Life is challenging. It’s full of hardships and mistakes, but some are avoidable. Believe it or not, you’ve made some wrong choices. Everyone does, it’s part of growing up! Plus, “Life’s greatest lessons are usually learned at the worst times and from the worst mistakes”.

When I think of something that I could prevent from happening again, I think of early middle school. It was near the end of sixth grade when you got two major knee surgeries to fix your torn ACL and meniscus. It was the usual; I fell while playing a sport and the worst thing possible happened, nothing special. However, in this situation, what was important was listening to your gut and facing your fears. When you fell on that basketball court and then got up, everyone started clapping. There was some sort of invisible pressure to say you’re alright, and that’s what you did. You brushed off the pain, and went back to practice the next week. I know you knew, deep down, that you were not alright. Your knee throbbed tremendously every single day, and that pressure to say you’re fine turned into fear. You were so terrified of what was happening and what could happen, that you pretended it wasn’t happening. 

When you don’t have enough information, or are unwilling to ask for it, things can go wrong. For example, you didn’t know how bad the injury was. All of the information you got was false and misjudged. Whose fault was that? It was yours. You hid the pain and slowly got adjusted to it, meaning you played it down at every single doctor’s appointment. This led to the injury getting worse over the course of 2 months of silence. You never expressed exactly how you were feeling until it was too late. 

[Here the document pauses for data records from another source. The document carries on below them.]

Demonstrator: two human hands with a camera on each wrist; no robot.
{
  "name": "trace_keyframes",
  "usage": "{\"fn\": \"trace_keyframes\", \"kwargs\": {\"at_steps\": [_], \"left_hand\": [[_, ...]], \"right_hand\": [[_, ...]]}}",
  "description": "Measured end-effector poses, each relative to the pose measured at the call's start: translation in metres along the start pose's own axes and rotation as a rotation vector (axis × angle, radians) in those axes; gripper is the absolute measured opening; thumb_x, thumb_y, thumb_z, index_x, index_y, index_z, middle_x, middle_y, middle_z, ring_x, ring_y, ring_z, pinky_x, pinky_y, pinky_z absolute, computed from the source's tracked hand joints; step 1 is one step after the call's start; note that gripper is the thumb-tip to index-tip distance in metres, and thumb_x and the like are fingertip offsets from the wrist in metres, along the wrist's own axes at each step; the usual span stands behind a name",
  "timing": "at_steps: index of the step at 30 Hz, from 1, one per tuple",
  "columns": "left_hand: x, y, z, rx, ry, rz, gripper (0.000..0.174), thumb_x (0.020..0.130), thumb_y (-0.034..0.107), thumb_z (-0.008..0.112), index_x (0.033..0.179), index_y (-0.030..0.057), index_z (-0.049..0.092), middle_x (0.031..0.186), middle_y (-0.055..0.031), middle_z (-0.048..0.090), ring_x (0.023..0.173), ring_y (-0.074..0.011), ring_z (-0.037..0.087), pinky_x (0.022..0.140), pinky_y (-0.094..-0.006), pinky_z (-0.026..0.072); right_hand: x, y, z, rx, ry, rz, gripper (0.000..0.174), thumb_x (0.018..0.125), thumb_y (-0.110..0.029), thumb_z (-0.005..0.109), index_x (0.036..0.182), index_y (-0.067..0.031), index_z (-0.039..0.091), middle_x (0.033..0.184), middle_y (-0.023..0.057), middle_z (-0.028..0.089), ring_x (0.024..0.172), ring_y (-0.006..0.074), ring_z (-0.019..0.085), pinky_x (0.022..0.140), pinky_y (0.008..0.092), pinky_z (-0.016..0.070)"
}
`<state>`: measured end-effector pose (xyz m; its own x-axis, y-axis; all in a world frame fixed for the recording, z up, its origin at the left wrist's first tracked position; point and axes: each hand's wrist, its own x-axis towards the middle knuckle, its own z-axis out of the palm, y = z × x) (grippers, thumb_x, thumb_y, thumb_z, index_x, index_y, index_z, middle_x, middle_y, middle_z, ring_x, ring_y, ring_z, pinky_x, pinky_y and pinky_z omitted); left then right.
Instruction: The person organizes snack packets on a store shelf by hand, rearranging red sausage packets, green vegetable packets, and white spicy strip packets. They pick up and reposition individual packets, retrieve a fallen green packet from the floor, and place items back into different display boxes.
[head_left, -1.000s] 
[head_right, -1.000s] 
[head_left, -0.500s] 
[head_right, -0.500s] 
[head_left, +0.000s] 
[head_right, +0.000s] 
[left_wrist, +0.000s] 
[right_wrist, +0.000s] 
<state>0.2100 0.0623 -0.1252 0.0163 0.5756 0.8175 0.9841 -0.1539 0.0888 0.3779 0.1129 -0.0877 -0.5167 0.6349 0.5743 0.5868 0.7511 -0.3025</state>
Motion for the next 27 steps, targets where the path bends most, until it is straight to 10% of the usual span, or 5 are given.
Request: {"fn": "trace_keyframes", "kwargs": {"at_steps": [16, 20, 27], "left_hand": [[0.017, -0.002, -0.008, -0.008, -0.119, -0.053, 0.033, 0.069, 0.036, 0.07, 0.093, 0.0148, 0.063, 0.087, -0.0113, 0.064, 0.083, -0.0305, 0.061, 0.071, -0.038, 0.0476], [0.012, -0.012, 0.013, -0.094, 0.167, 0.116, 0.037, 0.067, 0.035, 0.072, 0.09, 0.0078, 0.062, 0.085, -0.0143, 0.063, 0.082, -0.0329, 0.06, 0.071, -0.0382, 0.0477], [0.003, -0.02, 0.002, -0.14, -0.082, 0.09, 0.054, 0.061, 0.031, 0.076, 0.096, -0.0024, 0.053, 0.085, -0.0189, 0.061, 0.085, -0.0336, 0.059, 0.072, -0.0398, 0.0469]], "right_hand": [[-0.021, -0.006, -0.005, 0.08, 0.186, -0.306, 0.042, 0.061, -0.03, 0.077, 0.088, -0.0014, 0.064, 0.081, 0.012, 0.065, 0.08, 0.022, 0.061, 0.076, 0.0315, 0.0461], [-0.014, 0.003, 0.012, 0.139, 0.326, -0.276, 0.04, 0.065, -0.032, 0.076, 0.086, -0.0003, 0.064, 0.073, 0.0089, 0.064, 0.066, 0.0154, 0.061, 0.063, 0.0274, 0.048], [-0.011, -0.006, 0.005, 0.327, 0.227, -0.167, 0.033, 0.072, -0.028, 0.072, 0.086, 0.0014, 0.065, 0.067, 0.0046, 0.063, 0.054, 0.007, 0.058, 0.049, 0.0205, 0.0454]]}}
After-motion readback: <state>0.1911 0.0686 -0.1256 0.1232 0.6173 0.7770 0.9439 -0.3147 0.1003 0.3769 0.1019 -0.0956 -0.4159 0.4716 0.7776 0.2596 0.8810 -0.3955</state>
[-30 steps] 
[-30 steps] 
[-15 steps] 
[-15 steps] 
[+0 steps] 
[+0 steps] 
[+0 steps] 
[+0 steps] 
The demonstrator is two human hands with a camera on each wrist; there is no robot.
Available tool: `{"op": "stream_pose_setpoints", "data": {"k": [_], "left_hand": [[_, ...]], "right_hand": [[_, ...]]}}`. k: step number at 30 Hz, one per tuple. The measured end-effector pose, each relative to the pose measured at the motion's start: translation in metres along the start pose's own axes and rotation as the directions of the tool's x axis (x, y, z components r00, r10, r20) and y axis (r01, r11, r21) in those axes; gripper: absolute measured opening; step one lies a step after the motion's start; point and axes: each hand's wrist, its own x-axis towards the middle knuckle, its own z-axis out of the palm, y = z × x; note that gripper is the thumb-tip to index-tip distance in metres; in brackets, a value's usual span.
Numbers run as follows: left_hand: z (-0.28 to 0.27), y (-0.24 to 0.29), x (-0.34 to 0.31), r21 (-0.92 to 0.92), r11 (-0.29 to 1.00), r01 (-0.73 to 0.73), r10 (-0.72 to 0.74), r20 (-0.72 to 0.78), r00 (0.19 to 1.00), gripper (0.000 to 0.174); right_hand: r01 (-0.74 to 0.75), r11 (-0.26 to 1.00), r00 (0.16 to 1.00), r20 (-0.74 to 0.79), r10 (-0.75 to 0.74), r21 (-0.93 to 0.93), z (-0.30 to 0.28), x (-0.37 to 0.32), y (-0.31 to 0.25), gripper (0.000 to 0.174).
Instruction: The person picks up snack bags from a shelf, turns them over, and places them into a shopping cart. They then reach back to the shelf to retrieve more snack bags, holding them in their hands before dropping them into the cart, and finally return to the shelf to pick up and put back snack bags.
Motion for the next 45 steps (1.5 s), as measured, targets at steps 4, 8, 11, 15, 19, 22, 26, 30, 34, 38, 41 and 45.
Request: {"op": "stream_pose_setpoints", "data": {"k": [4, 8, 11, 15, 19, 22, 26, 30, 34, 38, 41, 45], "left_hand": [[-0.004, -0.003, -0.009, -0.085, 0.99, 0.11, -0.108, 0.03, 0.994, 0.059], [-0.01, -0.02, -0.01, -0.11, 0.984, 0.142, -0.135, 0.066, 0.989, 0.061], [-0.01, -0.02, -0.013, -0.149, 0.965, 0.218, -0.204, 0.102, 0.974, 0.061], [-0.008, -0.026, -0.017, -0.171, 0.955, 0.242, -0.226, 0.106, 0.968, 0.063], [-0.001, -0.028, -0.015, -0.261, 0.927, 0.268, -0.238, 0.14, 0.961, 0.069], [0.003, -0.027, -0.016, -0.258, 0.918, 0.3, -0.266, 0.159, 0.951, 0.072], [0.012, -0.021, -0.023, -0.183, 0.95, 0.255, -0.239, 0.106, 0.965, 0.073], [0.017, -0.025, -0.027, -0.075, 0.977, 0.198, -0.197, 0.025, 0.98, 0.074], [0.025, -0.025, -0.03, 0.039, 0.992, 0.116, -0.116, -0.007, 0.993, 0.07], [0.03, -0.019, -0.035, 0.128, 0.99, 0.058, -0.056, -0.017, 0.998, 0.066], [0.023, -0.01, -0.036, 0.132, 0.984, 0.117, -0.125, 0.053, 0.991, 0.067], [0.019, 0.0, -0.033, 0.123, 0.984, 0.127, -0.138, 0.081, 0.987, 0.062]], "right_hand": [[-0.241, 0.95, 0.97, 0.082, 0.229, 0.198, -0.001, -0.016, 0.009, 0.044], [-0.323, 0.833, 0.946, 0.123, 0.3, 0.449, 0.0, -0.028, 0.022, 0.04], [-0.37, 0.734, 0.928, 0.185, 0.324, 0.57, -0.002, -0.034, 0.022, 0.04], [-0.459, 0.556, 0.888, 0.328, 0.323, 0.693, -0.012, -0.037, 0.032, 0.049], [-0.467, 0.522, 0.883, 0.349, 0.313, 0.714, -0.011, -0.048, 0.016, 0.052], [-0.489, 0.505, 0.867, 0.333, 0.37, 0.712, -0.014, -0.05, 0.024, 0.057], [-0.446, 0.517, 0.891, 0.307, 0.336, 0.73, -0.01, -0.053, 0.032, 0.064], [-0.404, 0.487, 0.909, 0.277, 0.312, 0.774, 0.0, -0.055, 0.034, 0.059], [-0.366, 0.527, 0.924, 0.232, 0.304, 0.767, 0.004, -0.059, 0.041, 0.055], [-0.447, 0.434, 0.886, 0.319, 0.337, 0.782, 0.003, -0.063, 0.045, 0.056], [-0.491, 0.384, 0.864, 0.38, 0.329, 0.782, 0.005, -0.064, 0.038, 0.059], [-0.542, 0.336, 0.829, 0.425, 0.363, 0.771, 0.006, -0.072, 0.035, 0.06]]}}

That’s what I learned from this. It’s not about getting hurt and never playing basketball again, but it’s about speaking up. I can’t change the outcome of what happened, but now I can try and avoid it happening again. In any situation, if I feel uncomfortable or hurt, then I’m going speak up. I have to be able to use my voice to help myself. Nobody can read my mind, so I have the responsibility of taking care of myself. 

It’s important to acknowledge our past failures and judgments, because those are what push us forward. We are changing every day, learning from every situation and experience we are met with. When we accept the mindset of improving from mistakes, we will be able to overcome any challenge thrown our way. 

Always remember to be confident, curious, and to speak up.